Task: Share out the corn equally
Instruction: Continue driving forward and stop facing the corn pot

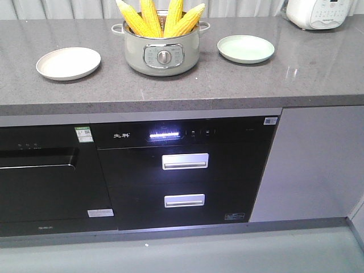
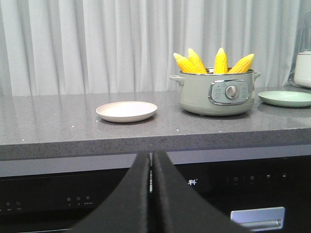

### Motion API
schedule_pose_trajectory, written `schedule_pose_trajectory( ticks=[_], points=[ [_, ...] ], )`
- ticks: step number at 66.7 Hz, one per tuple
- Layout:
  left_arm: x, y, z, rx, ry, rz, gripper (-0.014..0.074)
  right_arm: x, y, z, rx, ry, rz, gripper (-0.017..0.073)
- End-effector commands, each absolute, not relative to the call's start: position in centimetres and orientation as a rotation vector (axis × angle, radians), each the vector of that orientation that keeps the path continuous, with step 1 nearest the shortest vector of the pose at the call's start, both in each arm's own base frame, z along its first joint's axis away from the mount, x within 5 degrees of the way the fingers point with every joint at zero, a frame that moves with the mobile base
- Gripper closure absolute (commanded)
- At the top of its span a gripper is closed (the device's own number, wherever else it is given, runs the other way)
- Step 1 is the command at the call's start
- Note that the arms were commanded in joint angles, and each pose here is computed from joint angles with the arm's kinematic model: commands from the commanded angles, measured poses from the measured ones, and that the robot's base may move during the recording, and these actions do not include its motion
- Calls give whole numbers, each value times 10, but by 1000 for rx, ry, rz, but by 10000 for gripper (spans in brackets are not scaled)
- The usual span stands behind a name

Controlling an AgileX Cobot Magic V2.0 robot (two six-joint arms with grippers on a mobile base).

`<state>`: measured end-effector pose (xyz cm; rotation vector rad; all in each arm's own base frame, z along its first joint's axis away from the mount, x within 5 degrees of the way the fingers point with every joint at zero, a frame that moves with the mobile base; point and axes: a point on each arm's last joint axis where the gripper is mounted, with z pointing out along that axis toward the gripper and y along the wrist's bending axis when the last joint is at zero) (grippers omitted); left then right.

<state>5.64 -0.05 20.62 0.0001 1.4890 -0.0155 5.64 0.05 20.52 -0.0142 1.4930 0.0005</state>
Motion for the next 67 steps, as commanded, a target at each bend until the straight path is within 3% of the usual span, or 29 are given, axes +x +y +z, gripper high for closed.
schedule_pose_trajectory(
  ticks=[1, 67],
  points=[
    [53, 0, 220, -12, 1382, -24, 600, 55, 0, 209, -21, 1419, -18, 564],
    [53, 0, 220, -12, 1382, -24, 600, 55, 0, 209, -21, 1420, -18, 564]
  ],
)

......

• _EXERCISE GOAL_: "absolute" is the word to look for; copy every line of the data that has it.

• _COMPLETED TASK_:
- End-effector commands, each absolute, not relative to the call's start: position in centimetres and orientation as a rotation vector (axis × angle, radians), each the vector of that orientation that keeps the path continuous, with step 1 nearest the shortest vector of the pose at the call's start, both in each arm's own base frame, z along its first joint's axis away from the mount, x within 5 degrees of the way the fingers point with every joint at zero, a frame that moves with the mobile base
- Gripper closure absolute (commanded)

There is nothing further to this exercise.